Here’s a conservative answer to the second question: Just giving the poor money makes the problem worse, especially if they just spend it on drugs, booze and cigarettes. It creates a dependency that propagates from generation to generation with no end. We need to break that vicious circle with programs that encourage education and job training, and incentives to encourage people to work and support themselves. And finally, it needs to be carefully managed to eliminate the waste, fraud and abuse that is common in current programs. But it must be recognized that there will be less money invested in new businesses if taxes on the wealthy are raised. That is unavoidable.
Whoops! Did you get that? It’s practically the same response, with a slightly different emphasis. What it comes down to is that there is no simple yes or no answer to either question. Both sides want the same result: A society where everybody who is able to work has a productive job that enables them to support themselves and their families. The end is the same, only the means are up for debate. It’s gonna cost some money to fix this problem. Some people will benefit, others will pay. How should government apportion the costs so that most people agree that the system is fair and equitable?
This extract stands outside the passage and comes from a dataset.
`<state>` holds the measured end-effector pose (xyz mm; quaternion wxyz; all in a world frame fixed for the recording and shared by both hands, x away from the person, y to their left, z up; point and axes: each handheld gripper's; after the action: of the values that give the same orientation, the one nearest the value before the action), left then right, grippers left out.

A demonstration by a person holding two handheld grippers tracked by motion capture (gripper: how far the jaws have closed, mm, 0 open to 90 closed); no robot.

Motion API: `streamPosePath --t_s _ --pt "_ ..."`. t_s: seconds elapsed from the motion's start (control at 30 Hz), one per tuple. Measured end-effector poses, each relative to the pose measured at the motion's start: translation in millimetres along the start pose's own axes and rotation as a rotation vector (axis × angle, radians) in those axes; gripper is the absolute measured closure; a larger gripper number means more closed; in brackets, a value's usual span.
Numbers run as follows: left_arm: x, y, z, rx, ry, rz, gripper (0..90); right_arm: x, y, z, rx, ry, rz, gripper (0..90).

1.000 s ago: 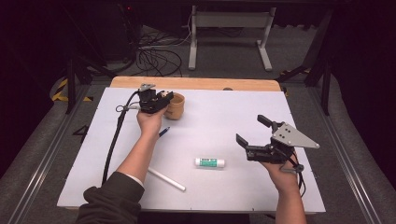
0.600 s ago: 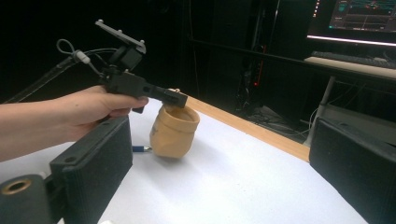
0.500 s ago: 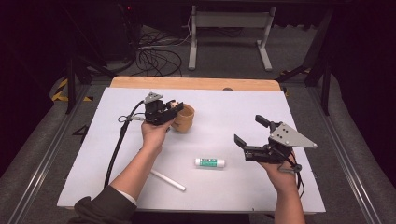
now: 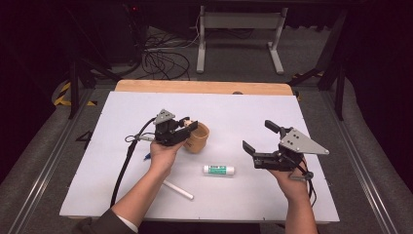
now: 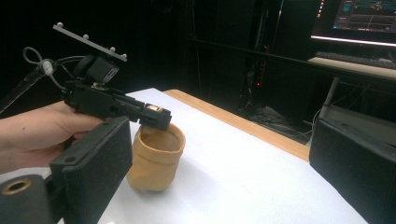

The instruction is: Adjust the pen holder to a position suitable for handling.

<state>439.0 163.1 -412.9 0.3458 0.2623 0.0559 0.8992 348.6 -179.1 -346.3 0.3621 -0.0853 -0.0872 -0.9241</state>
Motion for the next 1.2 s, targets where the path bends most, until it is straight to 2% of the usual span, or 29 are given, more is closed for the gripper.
streamPosePath --t_s 0.07,0.1,0.3,0.43,0.57,0.8,0.83,0.97,1.1,1.17,1.2 --pt "0.1 0.3 -1.5 0.010 0.004 -0.004 56.1 -0.4 -0.8 0.3 0.000 -0.001 0.003 6.8" --pt "0.4 -0.2 -6.0 0.031 0.010 -0.018 56.1 -0.5 -1.2 0.6 0.001 0.000 0.004 6.8" --pt "0.8 0.0 -17.6 0.049 0.012 -0.011 56.1 -1.2 -1.2 0.3 0.005 -0.003 0.005 6.8" --pt "1.9 1.4 -22.4 0.058 0.006 -0.022 56.1 -0.9 -1.5 0.5 0.005 -0.002 0.004 6.8" --pt "6.5 5.9 -25.9 0.030 -0.005 -0.004 56.0 -1.7 -1.7 0.3 0.008 -0.004 0.006 6.8" --pt "12.3 4.0 -26.3 -0.007 -0.042 -0.004 54.6 -2.3 -3.1 0.5 0.009 -0.006 0.009 6.8" --pt "14.7 3.8 -26.0 -0.037 -0.043 0.007 53.3 -2.3 -3.2 0.5 0.010 -0.006 0.008 6.8" --pt "20.3 3.0 -25.1 -0.064 -0.038 0.025 45.7 -2.5 -3.6 0.8 0.011 -0.003 0.012 6.8" --pt "31.2 0.1 -23.6 -0.126 -0.027 0.049 40.5 -2.9 -4.1 0.7 0.012 -0.007 0.013 6.8" --pt "33.4 0.0 -23.3 -0.138 -0.026 0.056 37.8 -3.3 -4.3 0.7 0.015 -0.008 0.013 6.8" --pt "37.0 0.4 -23.0 -0.166 -0.025 0.064 37.0 -3.4 -4.2 0.7 0.015 -0.008 0.013 6.8"
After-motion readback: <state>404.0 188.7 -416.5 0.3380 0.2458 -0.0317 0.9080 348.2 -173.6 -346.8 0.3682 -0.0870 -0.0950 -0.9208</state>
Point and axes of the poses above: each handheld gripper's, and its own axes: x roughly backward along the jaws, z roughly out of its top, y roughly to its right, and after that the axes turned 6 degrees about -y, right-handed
To the third bogus question on the environment: Many of the actions needed to combat climate change do not have to be harmful to the economy. Clean, renewable energy sources are becoming economically competitive with fossil fuels. Manufacturing and installing those systems will create hundreds of thousands of jobs. The health benefits of reducing the toxic emissions from burning fossil fuel are well known and significant. The costs of continuing temperature rise will be huge…coastal cities will be inundated, or expensive sea walls will need to be erected. Storm damage is already increasing due to the higher ocean temperatures. Acidification of the oceans due to those higher temperatures is destroying marine ecosystems that are essential to a healthy biosphere. Desertification of prime agricultural areas will reduce our food sources for a still-growing world population. Some economic costs are inevitable in this worldwide struggle to maintain a habitable planet. We need to be prudent in our choices and priorities, but we must get started on this. There is one more question that everyone in the world needs to think about: The costs of fighting climate change will be immediate, while many of the benefits will not be realized for decades, even centuries. How much responsibility do current inhabitants have to maintain the habitability of the planet for future generations? It’s an ethical question that, like the other questions raised here, has no easy answer.